Взглянув на появление ребенка, которому суждена участь сия, Снежок позволил своему осознанию времени кристаллизоваться вокруг четверти дюйма на оси протяженности – эта мелочь представляла нынешний момент, – и все вокруг стало двигаться еле-еле, а течение событий – едва заметно. Вот очередной талант или недуг, который унаследовали они с Турсой, – средство зачаровывать мир до замирания. «Голубиный взор» – так называл дар их папа, не объясняя, почему. Облака остановились и свернулись в синем соке неба, спрятав солнце, которое перевалило за пик и находилось чуть позади Снежка – скудное тепло лежало на плечах и затылке.

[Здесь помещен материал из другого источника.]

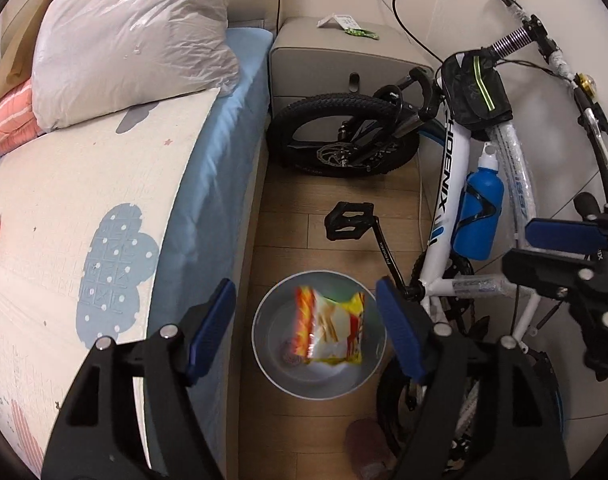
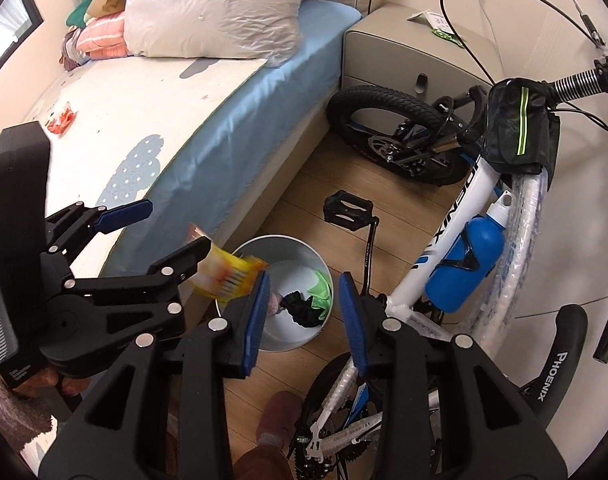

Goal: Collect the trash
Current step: 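Move both tools back over the mat toward the milk carton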

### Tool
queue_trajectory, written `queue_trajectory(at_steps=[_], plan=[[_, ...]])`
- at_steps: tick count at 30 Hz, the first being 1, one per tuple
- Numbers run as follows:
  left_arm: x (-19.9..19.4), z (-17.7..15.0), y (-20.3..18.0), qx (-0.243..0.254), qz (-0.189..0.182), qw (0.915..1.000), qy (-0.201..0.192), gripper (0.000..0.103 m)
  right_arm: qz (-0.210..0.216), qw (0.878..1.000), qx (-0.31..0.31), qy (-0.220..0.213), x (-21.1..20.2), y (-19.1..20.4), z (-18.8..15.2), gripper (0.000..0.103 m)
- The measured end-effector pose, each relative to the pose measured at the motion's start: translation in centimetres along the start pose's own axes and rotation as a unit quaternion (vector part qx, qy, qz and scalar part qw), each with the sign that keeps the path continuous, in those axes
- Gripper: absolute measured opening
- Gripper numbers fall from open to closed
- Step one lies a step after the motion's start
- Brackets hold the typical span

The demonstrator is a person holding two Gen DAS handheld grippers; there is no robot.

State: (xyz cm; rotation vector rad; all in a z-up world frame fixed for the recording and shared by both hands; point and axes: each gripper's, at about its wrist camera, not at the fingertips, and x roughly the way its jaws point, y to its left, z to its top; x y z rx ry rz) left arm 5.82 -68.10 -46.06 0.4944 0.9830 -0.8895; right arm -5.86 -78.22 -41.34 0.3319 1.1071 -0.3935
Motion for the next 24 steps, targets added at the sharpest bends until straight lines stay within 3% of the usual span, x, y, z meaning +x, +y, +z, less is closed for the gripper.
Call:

Дорога под его парапетом на Ламбет-уок стала садом скульптур, полуденные суета и беготня замерли. Мусор и пыль, подхваченные мартовским ветром, оцепенели в дерзком вознесении, зависнув в воздухе различимым пунктиром, так что незримый ток воздуха пометился трухой и стал видимым – стеклянная винтовая лестница, несущаяся над улицей. Ссущая лошадь производила бусы невесомых топазов, крошечных золоченых корон на месте, где капельки поймало в процессе удара по липким булыжникам. Прохожие, полоненные моментом на ходу, теперь выстроились, как танцоры в диковинном балете, невозможно балансируя на одной ноге с весом, переброшенным вперед в незавершенном шаге. Нетерпеливые детишки парили в дюймах над квадратами «классиков» и ждали, когда закончатся их прерванные прыжки. Шейные платки мужчин и незаколотые волосы женщин разлетелись в неожиданном порыве, но так и остались, торчали жестко, как деревянные флажки на сигнальных будках у железной дороги.

Шум тоже замедлился, хоровой голос Ламбет-уок теперь доносился ленивыми волнами, словно через что-то вязкое, стал темным смазанным басом, аудиальным болотом. Бесшовный цокот копыт превратился в бесконечно гремящие удары по наковальне через продолжительные промежутки, словно в мастерской утомленного и невоодушевленного кузнеца, тогда как быстрые трели таинственной птичьей песни теперь звучали с темпом пустой и приятной беседы стариков за домино. Крики уличных торговцев с Принсес-роуд скрипели, как двери из историй о привидениях, раскрывающиеся с мучительной неспешностью перед каким-нибудь ужасом в кандалах. Два пса, подравшихся на Юнион-стрит, пародировали фоновый рокот промышленной машинерии, их лай растянулся в урчание закопанных двигателей, в гудящие обертоны насилия – в бесконечную вибрацию мостовых, которую редко замечают, но она всегда есть. Среди всего этого наливалось контрапунктом дрожащее сопрано последнего крика бедной Луизы, перелившегося в арию. Беременная акушерка на коленях рядом с ней на замызганной улице осеклась посреди нового призыва к супруге Верналла тужиться и издавала протяжный рев минотавра, в котором Снежок узнал раздутую до треска гласную.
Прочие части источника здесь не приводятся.